Вирл тяжело вздохнул, опускаясь на табурет. Ненависть — вот чего он никак не мог понять в Арлинге. Откуда столько злобы, столько неодолимой тяги к разрушению в этом юноше? Они всё детство были не разлей вода, и всё-таки в глубине души Вирл не мог избавиться от предчувствия, что пожар, полыхающий в Арлинге, однажды перекинется и на него.
— Я просто хочу быть уверен… — с усилием произнёс Арли, когда Вирл уже не надеялся что-либо из него вытянуть. — Хочу быть уверен, что, когда опять встречусь с тьмой, мне не придётся делать это одному. Горелый и все другие могут поступать как им вздумается. Но вот без твоей помощи мне придётся тяжко… Я просто должен знать: будешь ли ты рядом, когда придёт время… как всегда был — даже если это грозит смертью?
Вирл поднял на него глаза, сперва не веря в услышанное. Он отлично знал, какой Арли был не мастак по части откровенности, — и оттого ещё больше растрогался, сознавая, как нелегко было ему говорить об этом.
«И всё-таки он дорожит мной, — с нежной улыбной подумал Вирл. — Хоть в этом у меня теперь нет сомнений».
— Буду, — сказал он вслух и захотел обнять друга, но тут же отказался от этой затеи.
ㅤ
Грегори вышел за ворота замка, неся под мышкой клетку с кудлохвостом. Спустившись на скалистую тропу, ведущую вниз, к городу, он остановился на повороте и отпер клетку маленьким ключиком, который дал ему Корешок.
Зверёк был коричневый, с белоснежным мехом на брюшке, с продолговатым извилистым тельцем и умной мордочкой. Найти такого было непросто — немногие кудлохвосты ещё помнили дорогу в Цитадель. Грегори взял его за туловище, достал из клетки и осторожно прикрепил футляр с пергаментом к кожаному ошейнику грызуна. Он опустил зверька на землю, и тот, размахивая пушистым хвостом, мелкой трусцой побежал по скале — выискивать крохотные лазы, недосягаемые для иных гонцов.

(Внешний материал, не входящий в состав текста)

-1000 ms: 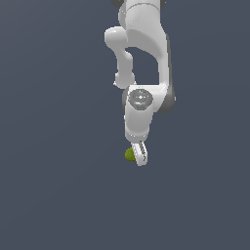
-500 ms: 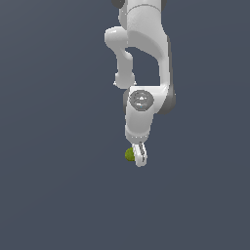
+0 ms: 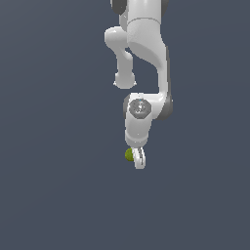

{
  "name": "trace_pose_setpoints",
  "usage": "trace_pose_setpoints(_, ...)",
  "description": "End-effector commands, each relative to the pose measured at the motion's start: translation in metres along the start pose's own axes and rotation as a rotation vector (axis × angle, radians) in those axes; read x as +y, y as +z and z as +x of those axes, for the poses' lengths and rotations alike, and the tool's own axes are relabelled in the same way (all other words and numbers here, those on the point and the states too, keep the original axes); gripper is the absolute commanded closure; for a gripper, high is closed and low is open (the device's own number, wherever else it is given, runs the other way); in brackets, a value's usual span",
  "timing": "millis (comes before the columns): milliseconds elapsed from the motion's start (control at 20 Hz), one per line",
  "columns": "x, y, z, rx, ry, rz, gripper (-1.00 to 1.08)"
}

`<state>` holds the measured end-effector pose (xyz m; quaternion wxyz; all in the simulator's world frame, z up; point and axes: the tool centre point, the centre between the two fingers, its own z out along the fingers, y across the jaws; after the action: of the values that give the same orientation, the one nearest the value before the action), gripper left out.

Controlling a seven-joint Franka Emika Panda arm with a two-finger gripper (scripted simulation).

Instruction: Pick up the object and move it to a goal position.

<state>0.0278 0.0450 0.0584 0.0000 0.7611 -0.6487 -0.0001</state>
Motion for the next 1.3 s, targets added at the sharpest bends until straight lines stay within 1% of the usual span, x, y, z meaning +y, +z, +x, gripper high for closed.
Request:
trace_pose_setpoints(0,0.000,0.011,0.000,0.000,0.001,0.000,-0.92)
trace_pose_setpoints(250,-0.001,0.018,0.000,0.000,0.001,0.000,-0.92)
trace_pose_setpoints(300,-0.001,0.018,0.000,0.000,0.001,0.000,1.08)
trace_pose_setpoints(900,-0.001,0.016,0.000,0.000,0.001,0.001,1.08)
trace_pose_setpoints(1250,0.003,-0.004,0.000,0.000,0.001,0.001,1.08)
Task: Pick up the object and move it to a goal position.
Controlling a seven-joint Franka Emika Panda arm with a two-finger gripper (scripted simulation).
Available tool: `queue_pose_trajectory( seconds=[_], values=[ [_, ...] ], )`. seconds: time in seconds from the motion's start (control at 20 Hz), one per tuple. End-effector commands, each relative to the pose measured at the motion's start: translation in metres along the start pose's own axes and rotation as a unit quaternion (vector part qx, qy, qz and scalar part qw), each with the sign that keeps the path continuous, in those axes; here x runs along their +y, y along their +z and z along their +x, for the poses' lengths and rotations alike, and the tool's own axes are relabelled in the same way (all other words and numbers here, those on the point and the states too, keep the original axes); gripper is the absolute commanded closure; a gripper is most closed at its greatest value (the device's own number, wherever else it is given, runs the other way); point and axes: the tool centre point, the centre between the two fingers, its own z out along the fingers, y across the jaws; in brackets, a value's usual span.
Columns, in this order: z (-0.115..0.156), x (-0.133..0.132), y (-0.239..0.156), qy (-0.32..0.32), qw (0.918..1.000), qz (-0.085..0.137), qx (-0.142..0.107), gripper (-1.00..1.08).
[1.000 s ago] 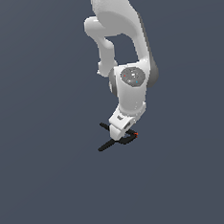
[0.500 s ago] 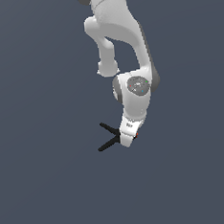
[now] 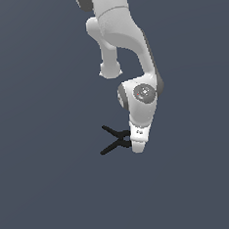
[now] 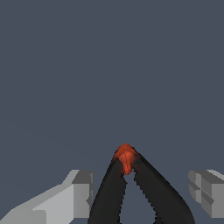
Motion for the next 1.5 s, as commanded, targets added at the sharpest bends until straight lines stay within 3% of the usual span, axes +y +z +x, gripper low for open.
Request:
queue_pose_trajectory(
  seconds=[0.0, 1.1, 1.15, 1.45],
  values=[
    [0.003, -0.001, 0.004, -0.021, 0.9998, 0.001, 0.001, -0.6],
    [0.006, -0.003, 0.039, -0.046, 0.9989, 0.002, 0.003, -0.6],
    [0.006, -0.003, 0.039, -0.046, 0.9989, 0.002, 0.003, 1.08],
    [0.006, -0.003, 0.039, -0.046, 0.9989, 0.002, 0.003, 1.08]
  ],
)
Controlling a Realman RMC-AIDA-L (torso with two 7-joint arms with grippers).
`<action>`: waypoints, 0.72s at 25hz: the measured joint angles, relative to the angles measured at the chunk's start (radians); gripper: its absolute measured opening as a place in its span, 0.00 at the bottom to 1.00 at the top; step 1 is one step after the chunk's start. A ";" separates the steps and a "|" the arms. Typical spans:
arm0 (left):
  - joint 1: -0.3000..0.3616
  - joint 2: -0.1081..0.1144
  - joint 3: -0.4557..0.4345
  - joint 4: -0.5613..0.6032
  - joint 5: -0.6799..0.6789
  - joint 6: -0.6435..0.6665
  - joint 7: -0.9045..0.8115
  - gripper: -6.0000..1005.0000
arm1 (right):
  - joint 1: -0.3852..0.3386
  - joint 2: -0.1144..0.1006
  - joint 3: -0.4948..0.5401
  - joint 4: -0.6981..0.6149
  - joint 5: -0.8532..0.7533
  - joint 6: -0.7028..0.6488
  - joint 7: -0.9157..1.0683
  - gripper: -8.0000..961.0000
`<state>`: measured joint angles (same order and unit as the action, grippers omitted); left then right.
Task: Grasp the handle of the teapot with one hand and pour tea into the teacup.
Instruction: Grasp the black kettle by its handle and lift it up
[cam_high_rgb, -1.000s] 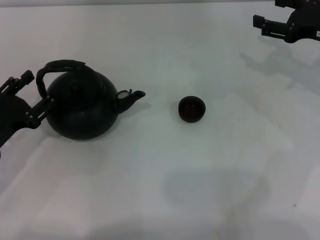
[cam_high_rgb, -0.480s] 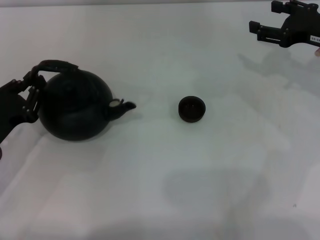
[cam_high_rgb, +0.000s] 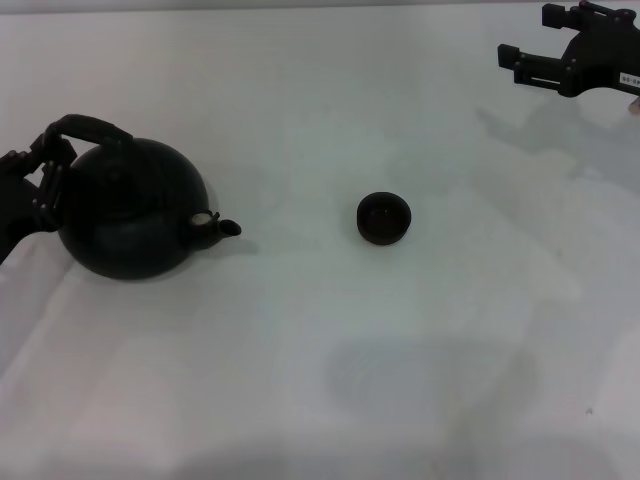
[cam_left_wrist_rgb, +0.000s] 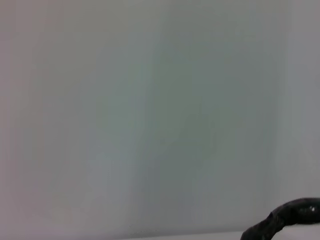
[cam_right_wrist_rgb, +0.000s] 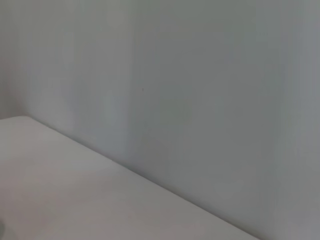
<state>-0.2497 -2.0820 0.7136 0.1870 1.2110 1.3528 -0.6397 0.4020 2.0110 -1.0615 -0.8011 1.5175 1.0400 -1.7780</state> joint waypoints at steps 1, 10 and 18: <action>0.000 0.000 0.001 0.000 -0.004 0.000 0.000 0.20 | 0.000 0.000 0.000 0.000 -0.001 0.000 0.000 0.86; -0.024 0.003 0.034 0.003 0.016 0.000 -0.008 0.16 | 0.000 0.000 -0.002 0.013 0.001 -0.002 -0.008 0.86; -0.043 0.005 0.095 0.063 0.019 0.004 -0.053 0.13 | 0.000 0.000 -0.003 0.023 0.003 -0.001 -0.014 0.86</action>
<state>-0.2927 -2.0770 0.8088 0.2497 1.2301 1.3569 -0.6928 0.4019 2.0110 -1.0645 -0.7780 1.5209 1.0392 -1.7916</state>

Алмаз Тартарии — часть вторая
«Раз, два, три —
Асваргота помяни!
Асваргот шепнул на ухо,
Что сегодня водишь ты!»,
— детская считалочка.
В замке леди Эддеркоп дни тянулись медленно. Служители Пламени, привыкшие к размеренному, однообразному быту, никак не могли свыкнуться с той жизнью, что бурлила при дворе баронессы. События так и валились на них со всех сторон, сыпались одно за другим. Многие адепты — особенно те, что постарше, — чувствовали себя не в своей тарелке, и в их разговорах прослеживалось скорейшее желание продолжить путь — только бы убраться из этого незнакомого, необузданного, беспорядочного места.
Баронесса сдержала слово и приказала своим лекарям осмотреть адептов. Пользуясь искусными техниками врачевания, прибегая к травам и снадобьям со Срединных ярусов, они даже сумели вылечить ногу старому Дормо, на голени которого возник сепсис; только благодаря их вмешательству дело не дошло до ампутации. Кроме того, Баронесса приставила к Служителям стражников, чтобы те охраняли гостей от любопытных ртов и глаз. Впрочем, совсем скоро стало ясно, что стража выполняет роль надзирателей, а не личной охраны.

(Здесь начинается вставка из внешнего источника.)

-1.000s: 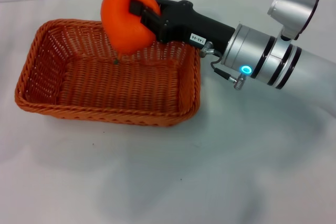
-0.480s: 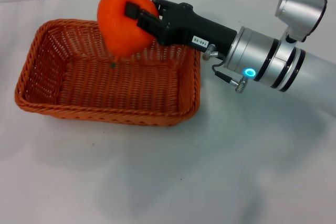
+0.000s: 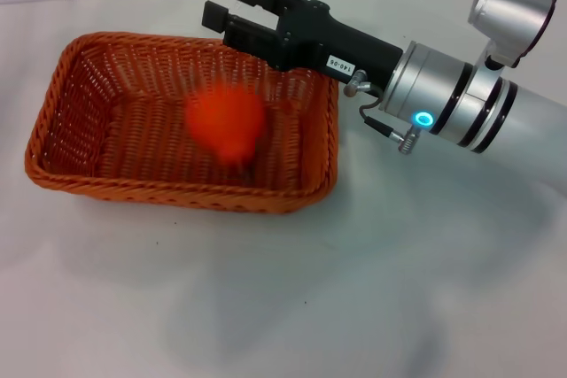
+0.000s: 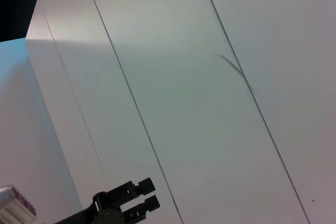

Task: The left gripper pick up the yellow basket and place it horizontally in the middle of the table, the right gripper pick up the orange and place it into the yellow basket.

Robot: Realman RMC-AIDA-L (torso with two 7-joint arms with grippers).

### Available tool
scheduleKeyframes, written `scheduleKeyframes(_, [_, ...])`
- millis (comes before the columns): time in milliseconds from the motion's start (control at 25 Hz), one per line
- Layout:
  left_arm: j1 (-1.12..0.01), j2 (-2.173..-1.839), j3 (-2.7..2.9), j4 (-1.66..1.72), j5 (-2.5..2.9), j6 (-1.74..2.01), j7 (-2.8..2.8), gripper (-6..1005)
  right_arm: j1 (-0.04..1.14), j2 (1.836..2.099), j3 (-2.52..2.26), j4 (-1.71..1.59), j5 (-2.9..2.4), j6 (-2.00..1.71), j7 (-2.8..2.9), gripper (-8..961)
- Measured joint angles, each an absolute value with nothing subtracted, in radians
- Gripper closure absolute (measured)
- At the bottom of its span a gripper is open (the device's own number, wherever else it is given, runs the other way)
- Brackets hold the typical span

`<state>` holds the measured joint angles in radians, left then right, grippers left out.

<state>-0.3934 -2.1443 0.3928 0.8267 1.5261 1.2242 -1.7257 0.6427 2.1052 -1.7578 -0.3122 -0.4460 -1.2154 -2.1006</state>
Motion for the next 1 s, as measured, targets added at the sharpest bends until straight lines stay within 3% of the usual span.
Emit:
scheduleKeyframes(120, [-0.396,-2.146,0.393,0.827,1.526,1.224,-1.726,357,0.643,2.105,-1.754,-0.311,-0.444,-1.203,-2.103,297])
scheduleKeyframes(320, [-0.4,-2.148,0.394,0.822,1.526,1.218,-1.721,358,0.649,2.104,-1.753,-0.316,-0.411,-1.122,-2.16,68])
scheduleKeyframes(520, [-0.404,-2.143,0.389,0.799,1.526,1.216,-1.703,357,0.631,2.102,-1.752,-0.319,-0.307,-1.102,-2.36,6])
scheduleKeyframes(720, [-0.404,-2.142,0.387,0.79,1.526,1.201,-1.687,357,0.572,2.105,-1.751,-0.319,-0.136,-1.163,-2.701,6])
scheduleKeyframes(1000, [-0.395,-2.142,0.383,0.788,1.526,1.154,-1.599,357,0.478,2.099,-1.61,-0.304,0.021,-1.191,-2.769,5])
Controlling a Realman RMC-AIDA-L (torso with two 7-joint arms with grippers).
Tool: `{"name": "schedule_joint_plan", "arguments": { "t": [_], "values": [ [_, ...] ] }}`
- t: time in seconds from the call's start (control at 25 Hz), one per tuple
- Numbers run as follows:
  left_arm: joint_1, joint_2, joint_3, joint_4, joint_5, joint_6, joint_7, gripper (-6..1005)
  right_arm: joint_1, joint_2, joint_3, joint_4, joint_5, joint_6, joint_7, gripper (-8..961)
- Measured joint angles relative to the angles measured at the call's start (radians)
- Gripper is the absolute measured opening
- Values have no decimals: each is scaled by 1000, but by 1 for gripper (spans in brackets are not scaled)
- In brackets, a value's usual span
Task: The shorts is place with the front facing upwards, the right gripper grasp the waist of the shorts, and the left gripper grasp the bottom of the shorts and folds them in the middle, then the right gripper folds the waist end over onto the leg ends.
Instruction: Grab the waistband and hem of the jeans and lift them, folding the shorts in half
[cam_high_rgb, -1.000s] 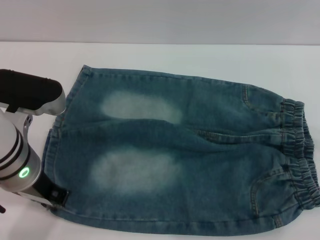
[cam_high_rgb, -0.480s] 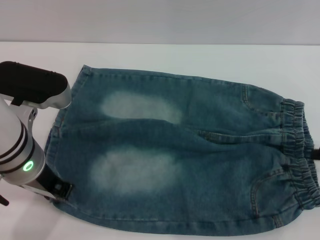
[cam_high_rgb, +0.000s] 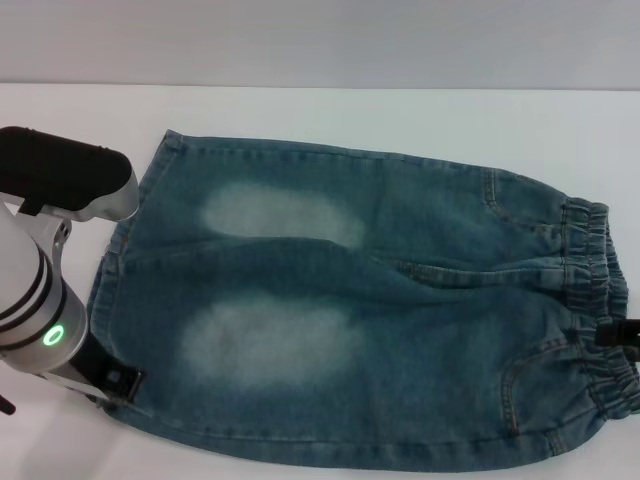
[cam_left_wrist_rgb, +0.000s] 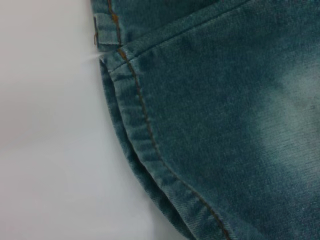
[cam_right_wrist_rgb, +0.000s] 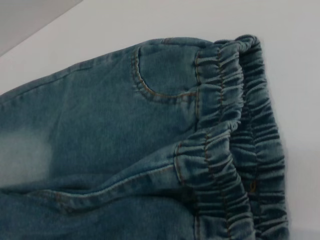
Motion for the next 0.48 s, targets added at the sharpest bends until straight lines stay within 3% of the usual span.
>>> {"name": "schedule_joint_plan", "arguments": {
  "t": [0.48],
  "values": [
    [0, 1, -1, 0, 0, 9, 6, 104, -14, -1, -24, 42, 14, -13, 1, 563]
  ]
}}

Наставник Грегори возобновил сеансы огнесловия. Получив разрешение баронессы, он стал водить адептов в старую башню, на вершине которой читал им свои звучные проповеди. Особое внимание уделял он служению вальхойна — ритуала, призванного укрепить связь Служителей с Пламенем и, что было особенно важно теперь, — друг с другом. Состоял он в том, чтобы образовать круг и в течение трёх отсчётов до ста общими усилиями сохранять в центре вращающийся сгусток Пламени, при этом не произнося слов и не шевелясь.
Горожане, видя, как на вершине башни рдеет алое свечение, болтали о секте магов, приглашённых баронессой для свершения какой-то политической ворожбы.
Однажды, после очередного вальхойна, Грегори показал на раскинувшийся под замком Хальрум, где кирпичные домики, совсем крохотные вдали, дымили трубами и блестели свет-камнем. Он сказал:
— Взгляните на этот копошащийся град. Взгляните на улицы, полные нищих и богачей, дураков и остряков. Я готов поклясться над Жерлом, что сейчас они шепчут про нас гадости, страшатся нас, ибо такова их обывательская доля. Наша же доля — оставаться равнодушными к их мещанской неприязни. Наша доля — одарить этих людей светом Пламени нашего, положить на это всё, включая нашу плоть и сердца. Со времён Рейна-Служителя были мы носителями священной силы, но сила эта бессмысленна, если нет рядом заблудшей толпы, — если нет рядом неукротимого народа Тартарии.